Not Asking For It

There is a she-person.
She could be your grandmother, your mother, your sister, your cousin.
She could be your daughter, your granddaughter, your niece.
She could be your co-worker, your employee, yes, even your boss.
Listen up!
She is not asking to be raped.

She could be wearing a hat or have some other head covering.
She could have her hair long or short.
Her hair could be free, or tied up in a ponytail, or in a bun.
She is NOT asking to be raped.

She could be wearing make-up, she could be plain.
She could be wearing jewellery – in various places.
She could be wearing lots or not at all.
She is NOT asking to be raped.

She could be sitting, she could be standing.
She could be walking or jogging or running.
She could be alone, she could be with others.
She is NOT asking to be raped.

It could be daytime, it could be at night.
It could be at work, it could be at play.
It could at home, it could be outside.
She is NOT asking to be raped.

It doesn’t matter what she’s wearing.
It doesn’t matter what she’s not wearing.
It doesn’t matter what she’s doing.
She is NOT asking to be raped.

Instead of spending money on programs
Teaching women how to avoid getting raped
Why not channel all that energy into two words to men:
DON’T RAPE!

Learn some self-control and stop blaming others!

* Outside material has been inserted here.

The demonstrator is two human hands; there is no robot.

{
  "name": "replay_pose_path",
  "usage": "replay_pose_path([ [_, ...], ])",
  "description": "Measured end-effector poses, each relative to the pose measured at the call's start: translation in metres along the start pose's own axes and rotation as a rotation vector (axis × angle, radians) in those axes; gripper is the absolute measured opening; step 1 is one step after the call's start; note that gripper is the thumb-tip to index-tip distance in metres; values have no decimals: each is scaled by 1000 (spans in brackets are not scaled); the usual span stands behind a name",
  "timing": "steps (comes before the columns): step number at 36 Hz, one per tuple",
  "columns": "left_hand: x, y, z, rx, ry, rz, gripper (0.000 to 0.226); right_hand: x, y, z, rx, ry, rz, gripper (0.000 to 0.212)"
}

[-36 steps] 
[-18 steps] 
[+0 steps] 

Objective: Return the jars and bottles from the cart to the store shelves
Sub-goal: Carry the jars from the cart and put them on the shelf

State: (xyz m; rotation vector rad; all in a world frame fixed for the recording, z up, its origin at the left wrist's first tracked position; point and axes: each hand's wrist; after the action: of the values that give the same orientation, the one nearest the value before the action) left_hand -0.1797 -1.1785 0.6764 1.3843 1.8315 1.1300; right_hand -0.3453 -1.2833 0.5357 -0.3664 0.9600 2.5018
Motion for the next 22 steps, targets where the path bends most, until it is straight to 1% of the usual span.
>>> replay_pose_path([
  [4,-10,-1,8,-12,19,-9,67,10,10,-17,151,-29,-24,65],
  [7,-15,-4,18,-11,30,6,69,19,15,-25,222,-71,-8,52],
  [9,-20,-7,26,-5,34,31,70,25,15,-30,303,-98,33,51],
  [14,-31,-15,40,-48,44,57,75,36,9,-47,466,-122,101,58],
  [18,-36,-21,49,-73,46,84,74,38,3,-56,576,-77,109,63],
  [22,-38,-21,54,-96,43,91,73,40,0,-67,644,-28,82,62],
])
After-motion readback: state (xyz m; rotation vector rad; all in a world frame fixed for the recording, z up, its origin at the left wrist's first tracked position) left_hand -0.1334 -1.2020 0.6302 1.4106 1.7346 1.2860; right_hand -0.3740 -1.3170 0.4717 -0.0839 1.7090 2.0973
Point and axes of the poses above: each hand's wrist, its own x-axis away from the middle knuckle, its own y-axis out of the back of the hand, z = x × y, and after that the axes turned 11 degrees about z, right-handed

Within the ultra-fundamentalist, uber-conservative, patriarchy world, there is a view that women must dress ‘modestly’ lest they ‘defraud’ men.  Why men are so weak when it comes to controlling themselves in this area and yet are supposed to be upheld as leaders absolutely boggles the mind.

Within the ultra-fundamentalist, uber-conservative, patriarchy world, there is also something called blanket training.  A baby is supposed be able to play  quietly on a blanket.  Any attempt to wander off the blanket is met is swift, harsh punishment.  The baby thus learns to be content and happy where he is.

The next time I see/hear the call for women to spare a thought for men with the way they dress, I’m just going to say, “Consider it blanket training!”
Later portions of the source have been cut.